Problem details: Repeat only the lines below from the one containing "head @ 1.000" through the one containing "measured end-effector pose", inclusive, exactly as written.

-- Provided material follows --

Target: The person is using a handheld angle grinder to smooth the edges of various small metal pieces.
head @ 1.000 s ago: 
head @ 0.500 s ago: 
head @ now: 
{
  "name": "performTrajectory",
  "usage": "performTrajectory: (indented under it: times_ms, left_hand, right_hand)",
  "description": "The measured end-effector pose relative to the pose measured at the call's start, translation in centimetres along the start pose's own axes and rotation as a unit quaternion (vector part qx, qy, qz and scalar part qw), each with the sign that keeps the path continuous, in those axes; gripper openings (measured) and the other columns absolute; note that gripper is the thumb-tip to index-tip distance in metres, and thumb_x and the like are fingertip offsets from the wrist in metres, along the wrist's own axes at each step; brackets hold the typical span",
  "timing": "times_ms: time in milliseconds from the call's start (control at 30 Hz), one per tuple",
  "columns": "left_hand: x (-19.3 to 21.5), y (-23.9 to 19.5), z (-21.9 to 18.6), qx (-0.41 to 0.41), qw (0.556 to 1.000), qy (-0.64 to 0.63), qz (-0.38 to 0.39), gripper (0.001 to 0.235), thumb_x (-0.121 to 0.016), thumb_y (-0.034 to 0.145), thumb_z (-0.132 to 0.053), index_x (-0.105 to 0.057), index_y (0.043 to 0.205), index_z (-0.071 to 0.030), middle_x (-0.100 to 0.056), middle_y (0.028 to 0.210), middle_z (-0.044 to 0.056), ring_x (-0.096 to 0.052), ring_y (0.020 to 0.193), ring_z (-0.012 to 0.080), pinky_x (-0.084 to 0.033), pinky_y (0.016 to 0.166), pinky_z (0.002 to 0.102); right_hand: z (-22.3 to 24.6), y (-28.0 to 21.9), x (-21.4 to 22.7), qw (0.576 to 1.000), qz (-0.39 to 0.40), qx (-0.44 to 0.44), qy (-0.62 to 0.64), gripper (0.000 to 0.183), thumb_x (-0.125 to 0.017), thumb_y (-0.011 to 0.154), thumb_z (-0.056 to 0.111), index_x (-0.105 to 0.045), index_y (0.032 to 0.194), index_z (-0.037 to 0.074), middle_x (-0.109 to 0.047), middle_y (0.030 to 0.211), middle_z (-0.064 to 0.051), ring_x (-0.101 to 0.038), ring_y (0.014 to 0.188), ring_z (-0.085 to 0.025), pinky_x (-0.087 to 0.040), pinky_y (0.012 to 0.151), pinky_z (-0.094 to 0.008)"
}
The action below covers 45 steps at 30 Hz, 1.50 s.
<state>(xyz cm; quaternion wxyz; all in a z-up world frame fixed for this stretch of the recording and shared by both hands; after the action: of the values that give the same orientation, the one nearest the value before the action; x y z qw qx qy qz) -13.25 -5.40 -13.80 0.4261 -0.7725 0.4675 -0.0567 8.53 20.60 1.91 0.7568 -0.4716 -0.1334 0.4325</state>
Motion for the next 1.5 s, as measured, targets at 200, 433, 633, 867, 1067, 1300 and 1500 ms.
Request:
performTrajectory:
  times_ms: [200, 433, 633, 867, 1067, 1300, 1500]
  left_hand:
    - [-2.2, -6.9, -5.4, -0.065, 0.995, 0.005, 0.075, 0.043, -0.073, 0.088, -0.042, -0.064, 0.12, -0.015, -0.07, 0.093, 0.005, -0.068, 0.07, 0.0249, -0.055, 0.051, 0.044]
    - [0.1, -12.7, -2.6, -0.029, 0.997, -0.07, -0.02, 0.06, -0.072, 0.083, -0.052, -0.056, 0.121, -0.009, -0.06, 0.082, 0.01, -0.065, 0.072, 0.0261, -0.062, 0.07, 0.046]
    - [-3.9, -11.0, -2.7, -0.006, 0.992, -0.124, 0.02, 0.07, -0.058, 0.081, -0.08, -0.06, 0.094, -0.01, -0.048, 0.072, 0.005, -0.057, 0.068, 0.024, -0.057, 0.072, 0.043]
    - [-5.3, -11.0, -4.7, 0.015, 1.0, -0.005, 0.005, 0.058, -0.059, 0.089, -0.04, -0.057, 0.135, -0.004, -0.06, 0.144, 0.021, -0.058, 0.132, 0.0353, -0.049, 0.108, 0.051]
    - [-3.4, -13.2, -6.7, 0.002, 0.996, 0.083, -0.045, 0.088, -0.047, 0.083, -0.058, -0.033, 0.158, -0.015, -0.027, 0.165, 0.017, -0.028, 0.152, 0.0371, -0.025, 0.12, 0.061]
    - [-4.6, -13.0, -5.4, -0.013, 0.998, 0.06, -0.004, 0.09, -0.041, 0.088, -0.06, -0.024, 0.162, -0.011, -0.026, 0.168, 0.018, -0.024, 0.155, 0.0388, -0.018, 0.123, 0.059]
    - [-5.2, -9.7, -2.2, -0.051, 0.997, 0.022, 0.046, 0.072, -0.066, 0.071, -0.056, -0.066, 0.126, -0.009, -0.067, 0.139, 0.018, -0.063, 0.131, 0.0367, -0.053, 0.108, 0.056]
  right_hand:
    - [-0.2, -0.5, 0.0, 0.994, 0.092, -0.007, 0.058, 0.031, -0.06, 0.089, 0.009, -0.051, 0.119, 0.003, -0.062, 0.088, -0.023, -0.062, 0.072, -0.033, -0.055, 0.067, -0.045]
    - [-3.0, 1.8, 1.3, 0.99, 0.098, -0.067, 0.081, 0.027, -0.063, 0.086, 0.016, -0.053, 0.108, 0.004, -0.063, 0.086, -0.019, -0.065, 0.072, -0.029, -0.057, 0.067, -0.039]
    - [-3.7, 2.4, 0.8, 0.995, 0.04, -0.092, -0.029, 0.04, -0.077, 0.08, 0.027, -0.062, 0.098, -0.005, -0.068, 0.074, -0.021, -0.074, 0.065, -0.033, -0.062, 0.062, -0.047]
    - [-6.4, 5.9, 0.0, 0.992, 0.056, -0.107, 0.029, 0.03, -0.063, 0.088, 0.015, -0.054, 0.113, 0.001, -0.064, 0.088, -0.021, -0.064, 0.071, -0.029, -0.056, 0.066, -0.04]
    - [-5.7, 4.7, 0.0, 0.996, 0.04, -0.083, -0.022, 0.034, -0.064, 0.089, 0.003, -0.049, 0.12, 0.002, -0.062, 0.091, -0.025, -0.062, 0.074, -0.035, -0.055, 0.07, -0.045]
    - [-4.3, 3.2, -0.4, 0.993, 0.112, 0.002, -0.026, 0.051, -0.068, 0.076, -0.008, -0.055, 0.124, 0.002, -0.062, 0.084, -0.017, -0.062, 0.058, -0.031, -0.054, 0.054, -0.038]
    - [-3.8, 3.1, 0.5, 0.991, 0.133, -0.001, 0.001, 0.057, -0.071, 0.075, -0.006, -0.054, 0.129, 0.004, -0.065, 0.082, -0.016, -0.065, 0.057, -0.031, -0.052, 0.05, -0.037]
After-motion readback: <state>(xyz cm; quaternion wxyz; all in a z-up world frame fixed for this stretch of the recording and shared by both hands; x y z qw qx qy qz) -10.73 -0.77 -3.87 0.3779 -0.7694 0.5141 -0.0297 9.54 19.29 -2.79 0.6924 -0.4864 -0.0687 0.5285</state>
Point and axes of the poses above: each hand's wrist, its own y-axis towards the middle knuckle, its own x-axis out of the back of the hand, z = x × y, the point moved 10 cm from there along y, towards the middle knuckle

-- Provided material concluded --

Solution to the problem:
head @ 1.000 s ago: 
head @ 0.500 s ago: 
head @ now: 
{
  "name": "performTrajectory",
  "usage": "performTrajectory: (indented under it: times_ms, left_hand, right_hand)",
  "description": "The measured end-effector pose relative to the pose measured at the call's start, translation in centimetres along the start pose's own axes and rotation as a unit quaternion (vector part qx, qy, qz and scalar part qw), each with the sign that keeps the path continuous, in those axes; gripper openings (measured) and the other columns absolute; note that gripper is the thumb-tip to index-tip distance in metres, and thumb_x and the like are fingertip offsets from the wrist in metres, along the wrist's own axes at each step; brackets hold the typical span",

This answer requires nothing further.